Some of my best ideas have hit me when I’m walking the dog, playing golf or driving a few hundred miles in my car. My worst moments are when I sit in front of the computer at 9 a.m. Monday and I tell myself, “OK, it’s time to write a good column.” Creativity doesn’t follow a schedule. It happens when it happens, and you need to pay attention or else you’ll miss some great opportunities.
For me, I find Sunday morning as one of those moments when I do my best thinking. I wake up more relaxed and my mind wanders to topics I enjoy. Whether it’s walking the dog or driving to your favorite restaurant, reserve some time to search your soul and imagine the possibilities.

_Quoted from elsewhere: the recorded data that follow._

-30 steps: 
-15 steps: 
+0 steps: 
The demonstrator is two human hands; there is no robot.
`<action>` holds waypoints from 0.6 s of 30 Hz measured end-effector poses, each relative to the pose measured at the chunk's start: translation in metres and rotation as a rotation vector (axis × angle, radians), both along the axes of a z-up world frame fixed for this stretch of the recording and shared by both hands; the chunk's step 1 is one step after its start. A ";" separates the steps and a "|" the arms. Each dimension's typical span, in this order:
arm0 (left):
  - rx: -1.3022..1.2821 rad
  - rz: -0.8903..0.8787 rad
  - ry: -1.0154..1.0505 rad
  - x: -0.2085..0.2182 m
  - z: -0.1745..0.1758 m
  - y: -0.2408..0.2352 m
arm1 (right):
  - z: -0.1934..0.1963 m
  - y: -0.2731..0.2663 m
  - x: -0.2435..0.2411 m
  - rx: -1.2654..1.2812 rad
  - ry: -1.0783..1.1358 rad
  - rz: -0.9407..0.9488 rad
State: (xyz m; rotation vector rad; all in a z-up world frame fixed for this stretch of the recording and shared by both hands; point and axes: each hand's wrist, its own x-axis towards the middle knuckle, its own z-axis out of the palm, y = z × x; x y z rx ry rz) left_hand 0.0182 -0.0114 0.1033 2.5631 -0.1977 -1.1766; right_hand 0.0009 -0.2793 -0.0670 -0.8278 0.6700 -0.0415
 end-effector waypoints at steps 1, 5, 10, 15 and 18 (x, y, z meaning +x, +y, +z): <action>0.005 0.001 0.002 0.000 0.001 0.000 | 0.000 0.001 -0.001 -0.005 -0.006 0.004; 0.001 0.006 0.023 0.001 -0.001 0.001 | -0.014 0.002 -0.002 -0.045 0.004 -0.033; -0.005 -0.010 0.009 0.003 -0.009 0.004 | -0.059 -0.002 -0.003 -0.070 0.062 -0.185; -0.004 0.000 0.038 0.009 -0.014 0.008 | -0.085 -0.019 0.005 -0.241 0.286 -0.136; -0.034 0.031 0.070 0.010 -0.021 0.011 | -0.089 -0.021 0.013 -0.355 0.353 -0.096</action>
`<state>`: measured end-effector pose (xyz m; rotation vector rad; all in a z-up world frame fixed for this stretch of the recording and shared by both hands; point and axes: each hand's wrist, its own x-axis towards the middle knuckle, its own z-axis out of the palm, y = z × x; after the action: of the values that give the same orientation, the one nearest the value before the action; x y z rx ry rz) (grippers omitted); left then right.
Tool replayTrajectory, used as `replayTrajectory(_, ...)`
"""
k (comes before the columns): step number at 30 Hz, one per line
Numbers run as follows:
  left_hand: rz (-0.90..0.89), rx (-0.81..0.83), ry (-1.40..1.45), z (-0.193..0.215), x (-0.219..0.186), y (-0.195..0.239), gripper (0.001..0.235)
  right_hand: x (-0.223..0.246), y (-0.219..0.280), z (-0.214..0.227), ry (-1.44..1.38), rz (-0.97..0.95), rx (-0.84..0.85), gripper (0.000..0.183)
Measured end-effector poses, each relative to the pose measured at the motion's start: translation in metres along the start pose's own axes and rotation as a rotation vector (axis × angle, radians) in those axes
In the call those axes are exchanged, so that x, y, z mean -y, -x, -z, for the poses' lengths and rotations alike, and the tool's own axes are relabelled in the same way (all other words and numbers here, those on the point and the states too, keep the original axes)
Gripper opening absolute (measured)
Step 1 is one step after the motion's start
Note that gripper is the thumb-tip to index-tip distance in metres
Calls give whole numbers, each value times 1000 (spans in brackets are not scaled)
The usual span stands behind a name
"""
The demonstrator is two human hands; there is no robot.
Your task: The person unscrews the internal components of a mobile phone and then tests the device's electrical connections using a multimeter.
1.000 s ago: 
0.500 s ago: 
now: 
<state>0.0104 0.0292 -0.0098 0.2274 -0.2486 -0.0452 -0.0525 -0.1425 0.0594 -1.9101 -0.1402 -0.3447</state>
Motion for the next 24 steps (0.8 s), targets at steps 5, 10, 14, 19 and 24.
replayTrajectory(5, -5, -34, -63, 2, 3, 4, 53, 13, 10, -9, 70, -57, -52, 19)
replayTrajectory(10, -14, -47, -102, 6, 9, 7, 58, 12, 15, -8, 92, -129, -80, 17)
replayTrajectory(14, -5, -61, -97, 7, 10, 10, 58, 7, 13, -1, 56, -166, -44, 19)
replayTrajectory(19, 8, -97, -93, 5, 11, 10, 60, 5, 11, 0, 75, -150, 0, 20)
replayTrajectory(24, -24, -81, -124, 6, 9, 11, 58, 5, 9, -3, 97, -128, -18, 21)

I’ve often said that managing a career is similar to making good business decisions, but there’s another side to this process that shouldn’t be ignored. Put your adult responsibilities away for a moment and consider what path you would pursue if you were graduating from high school today. This may feel like a silly exercise, but it could be one of those “aha” moments that changes your life. If you’re going to work hard to put a roof over your head, why not think big and strive for something that makes you feel good.
There are no guarantees you will actually find that perfect job, but climbing the corporate ladder is not necessarily the best definition of success. One of my personal goals is to avoid the feeling of “I wish I would have ... ” If I try and fail, I can accept that outcome. A majority of successful people will tell you they have tried and failed dozens of times before they finally reached their goal.
Julia Childs was 50 when she launched her career as a celebrity chef.
Harland Sanders, better know as Colonel Sanders, was 62 when he franchised Kentucky Fried Chicken in 1952.
Anna Robertson Moses, better known as Grandma Moses, began her painting career at the age of 78. In 2006 one of her paintings sold for $1.2 million.
Maybe it’s time to focus on what you do best. Pursuing your dreams doesn’t necessarily mean you have to quit your current job or risk all of your savings. Working part-time at something you enjoy or returning to night school to learn a new skill can create the potential to follow your dreams.
My goal is to change your paradigm. One day next week let’s bury the excuses that have stopped you in the past. Describe the first step(s) that can get you started. If being a celebrity chief is your goal, then start by self-publishing your favorite recipes. If you have an idea for a new product it’s time to build that first prototype and share your idea with friends. There are thousands of volunteer opportunities that can put you in touch with a network of professionals in just about any career you can imagine. There are lots of people willing to support you, but you have to take that first step and ask for help.
The day and time are irrelevant, but the decision to take that the first step is the most difficult part of the journey. Taking the risk and making the commitment aren’t easy. The reality is you might not succeed, but never having to say “I wish I would have ... ” is a victory in my book.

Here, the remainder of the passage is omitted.